WJ: What are some long-term goals for QDMA?
Murphy: There’s still a lack of awareness among many hunters as to what we are and what we do. I still run into many people who have never heard of QDMA. We want to be known as an organization doing good things for the future of deer and the future of deer hunting.
We also need to strengthen our base while building coalitions with state and federal agencies. White-tailed deer hunting drives 53 percent of America’s hunting economy. It’s the backbone of our hunting economy and our hunting heritage. We have to get it right.
QDMA’s Building Blocks
All successful QDMA programs feature four cornerstones: herd management, habitat management, hunter management and herd monitoring. All must be tailored to each property.

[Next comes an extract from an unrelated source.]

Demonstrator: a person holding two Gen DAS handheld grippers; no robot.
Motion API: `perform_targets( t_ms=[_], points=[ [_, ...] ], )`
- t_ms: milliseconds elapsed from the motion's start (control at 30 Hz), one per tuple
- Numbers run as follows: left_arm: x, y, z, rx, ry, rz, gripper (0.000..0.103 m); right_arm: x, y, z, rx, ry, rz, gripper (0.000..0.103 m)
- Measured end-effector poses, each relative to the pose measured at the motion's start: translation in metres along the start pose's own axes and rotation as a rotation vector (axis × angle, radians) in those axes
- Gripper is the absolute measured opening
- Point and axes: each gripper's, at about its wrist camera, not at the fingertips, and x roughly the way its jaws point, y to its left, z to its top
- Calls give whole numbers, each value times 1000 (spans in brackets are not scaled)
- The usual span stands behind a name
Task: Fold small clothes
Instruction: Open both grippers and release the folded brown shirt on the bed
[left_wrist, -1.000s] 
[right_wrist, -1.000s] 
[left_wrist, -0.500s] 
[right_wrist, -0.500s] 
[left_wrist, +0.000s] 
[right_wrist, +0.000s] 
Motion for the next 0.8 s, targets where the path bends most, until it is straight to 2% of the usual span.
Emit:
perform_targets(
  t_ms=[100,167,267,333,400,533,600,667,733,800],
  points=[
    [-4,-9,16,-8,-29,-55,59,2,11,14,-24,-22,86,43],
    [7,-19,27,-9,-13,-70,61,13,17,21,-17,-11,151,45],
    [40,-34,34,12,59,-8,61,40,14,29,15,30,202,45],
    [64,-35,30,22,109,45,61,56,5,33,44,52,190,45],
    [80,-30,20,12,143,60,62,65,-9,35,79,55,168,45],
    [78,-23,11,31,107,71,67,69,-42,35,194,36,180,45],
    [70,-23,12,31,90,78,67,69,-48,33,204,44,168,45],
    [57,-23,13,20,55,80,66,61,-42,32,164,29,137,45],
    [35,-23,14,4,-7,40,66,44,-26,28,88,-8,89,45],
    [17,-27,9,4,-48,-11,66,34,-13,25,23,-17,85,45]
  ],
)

Herd Management: This is perhaps the most important part of QDM. It’s essential to determine the appropriate number of deer to harvest by sex and age. Deer populations are at or above optimum levels in many areas, so herds must often be stabilized or reduced.
Habitat Management: This means improving available nutrition. A healthy herd requires a diet that contains 12 to 18 percent protein, as well as adequate calcium, phosphorus and other important nutrients.
Hunter Management: This is a critical, yet often difficult QDM component. Hunters must fully understand the benefits and costs of QDM.
Herd Monitoring: Harvest data and observational data are critical. Harvest data should be collected from every deer shot or found dead. These data include sex, age, weight, antler measurements and reproductive information. Observational data can reveal important details about the herd’s size, density, sex ratio, fawn survival, age structure and overall management success.